View Single Post
Old 03-28-2011, 09:59 PM   #14
oneillpt
Connoisseur
oneillpt began at the beginning.
 
Posts: 63
Karma: 46
Join Date: Feb 2011
Device: Kindle 3 (cracked screen!); PW1; Oasis
Quote:
Originally Posted by oneillpt View Post
...

although the Page Info for this page shown by FireFox using the right-click context menu is UTF-8. When I follow links I do find that the Page Info indicates ISO-8859-1, although the actual source contains no encoding declaration.

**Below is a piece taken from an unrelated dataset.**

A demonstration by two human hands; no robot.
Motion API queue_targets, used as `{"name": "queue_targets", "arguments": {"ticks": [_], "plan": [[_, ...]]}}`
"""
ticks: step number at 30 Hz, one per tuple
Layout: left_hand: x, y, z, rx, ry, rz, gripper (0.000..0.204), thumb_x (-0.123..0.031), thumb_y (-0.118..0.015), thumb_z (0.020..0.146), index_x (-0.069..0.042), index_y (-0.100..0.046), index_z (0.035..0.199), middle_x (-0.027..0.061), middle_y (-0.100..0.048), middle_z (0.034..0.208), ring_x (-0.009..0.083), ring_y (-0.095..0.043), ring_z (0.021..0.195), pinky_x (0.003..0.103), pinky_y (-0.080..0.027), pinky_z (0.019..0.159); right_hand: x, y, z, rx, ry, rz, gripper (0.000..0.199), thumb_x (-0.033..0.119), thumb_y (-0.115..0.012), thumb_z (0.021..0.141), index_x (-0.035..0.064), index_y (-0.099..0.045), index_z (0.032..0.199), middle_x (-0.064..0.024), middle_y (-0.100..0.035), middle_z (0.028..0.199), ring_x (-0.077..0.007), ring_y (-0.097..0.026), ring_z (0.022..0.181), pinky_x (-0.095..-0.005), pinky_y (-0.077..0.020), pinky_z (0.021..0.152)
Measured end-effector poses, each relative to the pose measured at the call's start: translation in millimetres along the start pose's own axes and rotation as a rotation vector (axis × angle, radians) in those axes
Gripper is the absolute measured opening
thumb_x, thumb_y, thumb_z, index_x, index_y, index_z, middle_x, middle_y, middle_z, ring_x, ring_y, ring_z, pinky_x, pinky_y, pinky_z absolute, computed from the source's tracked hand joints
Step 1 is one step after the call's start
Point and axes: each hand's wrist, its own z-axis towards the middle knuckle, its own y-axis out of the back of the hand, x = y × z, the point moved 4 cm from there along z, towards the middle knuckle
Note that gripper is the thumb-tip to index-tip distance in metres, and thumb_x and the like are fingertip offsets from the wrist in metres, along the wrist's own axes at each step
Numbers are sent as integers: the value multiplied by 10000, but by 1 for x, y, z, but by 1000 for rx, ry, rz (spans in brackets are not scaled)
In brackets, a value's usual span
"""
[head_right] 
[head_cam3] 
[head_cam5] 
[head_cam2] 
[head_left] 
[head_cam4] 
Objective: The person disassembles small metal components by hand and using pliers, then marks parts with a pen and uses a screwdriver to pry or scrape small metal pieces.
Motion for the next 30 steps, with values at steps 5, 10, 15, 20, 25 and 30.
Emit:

I'm more inclined to trust the explicit declaration as ISO-8859-15 in the initial page, and to assume that subsequent pages will have been produced using the same encoding. The encoding reported in the headers will depend on the server configuration, and may or may not be reliable.
A few further comments on the choice of encoding. Although I said above that I'm more inclined to trust the explicit encoding declaration in preference to the HTTP headers, it is not unusual to find the explicit declaration is also wrong, as in the examples further below. For www.inter.it I would suspect that ISO-8859-15 is more likely than ISO-8859-1, but in fact Windows-1252 might in fact be the true encoding, even though it is neither explicitly declared nor returned by the HTTP headers, and cannot be confirmed nor ruled out on the basis of the web content I have seen so far.

First, why do I suggest ISO-8859-15 is more likely that ISO-8859-1? Quite simply, for countries within the Euro zone, such as Italy, the Euro symbol is likely to occur in news text. The Euro sign and a few characters used in Finnish and French are missing in ISO-8859-1. ISO-8859-15 updates ISO-8859-1 by introducing these characters, replacing a few infrequently used characters in ISO-8859-1. So any Finnish or French text which may require the characters missing from ISO-8859-1, or text using the Euro symbol, is likely to be ISO-8859-15, Windows-1252 or UTF-8, not ISO-8859-1, even if it explicitly claims to be ISO-8859-1 or arrives with HTTP headers claiming ISO-8859-1. If fact, if it uses the Euro symbol, it cannot be ISO-8859-1.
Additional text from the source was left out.